Tarantino chegou em uma encruzilhada, e, tal como Django, precisa se libertar das correntes do cinema referencial e espertinho. Capacidade ele já demonstrou que tem. Seus filmes estão menos interessantes, mas ainda revemos com prazer. Resta apenas pensar mais no que filma e, principalmente, em como filma.



[1] CARROLL, Noel. The Future of Allusion: Hollywood in the Seventies (and beyond). In October, 1982. p.55.

[2] Idem. p.52.

[3] Idem. Ibiden.

[4] BORDWELL, David. The Way Hollywood Tells It: Story and Style in Modern Movies. University of California Press, 2006. p.78.

[5] DAHAN, Yannick. La Vagabonde de Tokyo. In Positif nº 514, 2003. p.27.

[6] NORRIS, Chris. “Mixed Blood”. In Film Comment, nº , 2004. p.26.

[7] Alguns exemplos de álbuns de ópera-pop/rock: Arthur or the Decline and Fall of the British Empire (The Kinks), Tommy (The Who), A Question of Balance (The Moody Blues), The Snow Goose (Camel), Joe’s Garage (Frank Zappa), The Wall (Pink Floyd), Operation Mindcrime (Queensryche).

[8] MORRIS, Wesley. Resenha sobre Kill Bill Vol.1. In WOODS, Paul A.. Quentin Tarantino. Editora Barba Negra, São Paulo, 2012. p.320. Itálicos do autor.

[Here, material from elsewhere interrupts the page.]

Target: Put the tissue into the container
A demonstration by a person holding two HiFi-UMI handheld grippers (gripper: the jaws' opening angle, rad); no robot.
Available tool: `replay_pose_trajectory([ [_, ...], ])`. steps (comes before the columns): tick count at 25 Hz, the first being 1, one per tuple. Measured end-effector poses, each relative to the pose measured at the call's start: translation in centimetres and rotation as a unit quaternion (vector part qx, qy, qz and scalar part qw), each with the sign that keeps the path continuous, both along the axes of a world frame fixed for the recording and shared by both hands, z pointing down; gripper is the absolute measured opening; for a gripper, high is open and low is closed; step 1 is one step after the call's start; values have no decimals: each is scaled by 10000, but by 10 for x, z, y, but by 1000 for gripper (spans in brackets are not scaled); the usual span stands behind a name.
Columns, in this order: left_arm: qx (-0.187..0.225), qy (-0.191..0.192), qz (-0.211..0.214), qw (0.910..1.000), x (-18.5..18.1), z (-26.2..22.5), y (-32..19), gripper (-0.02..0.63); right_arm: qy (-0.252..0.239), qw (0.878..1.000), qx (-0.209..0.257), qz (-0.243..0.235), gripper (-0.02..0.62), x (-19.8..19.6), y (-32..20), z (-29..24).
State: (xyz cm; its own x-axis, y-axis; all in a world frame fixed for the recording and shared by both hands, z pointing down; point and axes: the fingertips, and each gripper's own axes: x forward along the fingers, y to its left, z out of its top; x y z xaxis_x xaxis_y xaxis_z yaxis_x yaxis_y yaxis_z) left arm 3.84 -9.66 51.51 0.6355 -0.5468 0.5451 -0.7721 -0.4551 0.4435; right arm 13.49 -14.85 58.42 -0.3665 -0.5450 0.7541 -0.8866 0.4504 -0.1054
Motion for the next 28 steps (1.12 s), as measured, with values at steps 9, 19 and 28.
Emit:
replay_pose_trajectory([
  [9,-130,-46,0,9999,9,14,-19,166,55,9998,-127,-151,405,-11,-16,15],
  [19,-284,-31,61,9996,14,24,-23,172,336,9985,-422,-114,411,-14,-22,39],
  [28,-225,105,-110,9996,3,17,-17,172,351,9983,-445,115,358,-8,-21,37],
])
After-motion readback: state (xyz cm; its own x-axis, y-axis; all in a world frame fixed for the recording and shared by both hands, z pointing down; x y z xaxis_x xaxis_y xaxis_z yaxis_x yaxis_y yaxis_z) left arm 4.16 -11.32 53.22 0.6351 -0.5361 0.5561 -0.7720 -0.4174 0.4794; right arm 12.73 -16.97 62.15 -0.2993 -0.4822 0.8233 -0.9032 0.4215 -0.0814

[9] NORRIS, Chris. Op.cit. A ideia de coletânea está presente em texto de Peter Travers (Ver WOODS. Paul A. (org). Quentin Tarantino. p.337).

[10] RZA foi também o responsável pela trilha sonora de Ghost Dog (Jim Jarmusch, 1999).

[11] O filme em que a música de Herrmann apareceu pela primeira vez não tem nada a ver com western spaghetti. Porém, era comum termos assobios nesse tipo de filme, então a associação é imediata.

[12] A tradução da fala de Hattori Hanzo é a que está no DVD brasileiro (Imagem filmes). A fala da Noiva (“domo”) não é traduzida.

[13] “Ela sabe que sua filha está viva?” (tradução do DVD).

[14] DAHAN, Yannick. Op.cit.

[15] A declaração pode ser lida aqui: http://cinema.terra.com.br/tarantino-nao-quer-envelhecer-como-cineasta-piores-filmes-sao-ultimos,de186b009aa1b310VgnCLD200000bbcceb0aRCRD.html

[16] A 1ª Ku Klux Klan (KKK) só foi fundada em 1865, para impedir que os negros, não mais escravos após a Guerra Civil, pudessem exercer os seus direitos. É portanto uma organização ligada ao fim da escravidão, enquanto a história de Django Livre acontece num período anterior.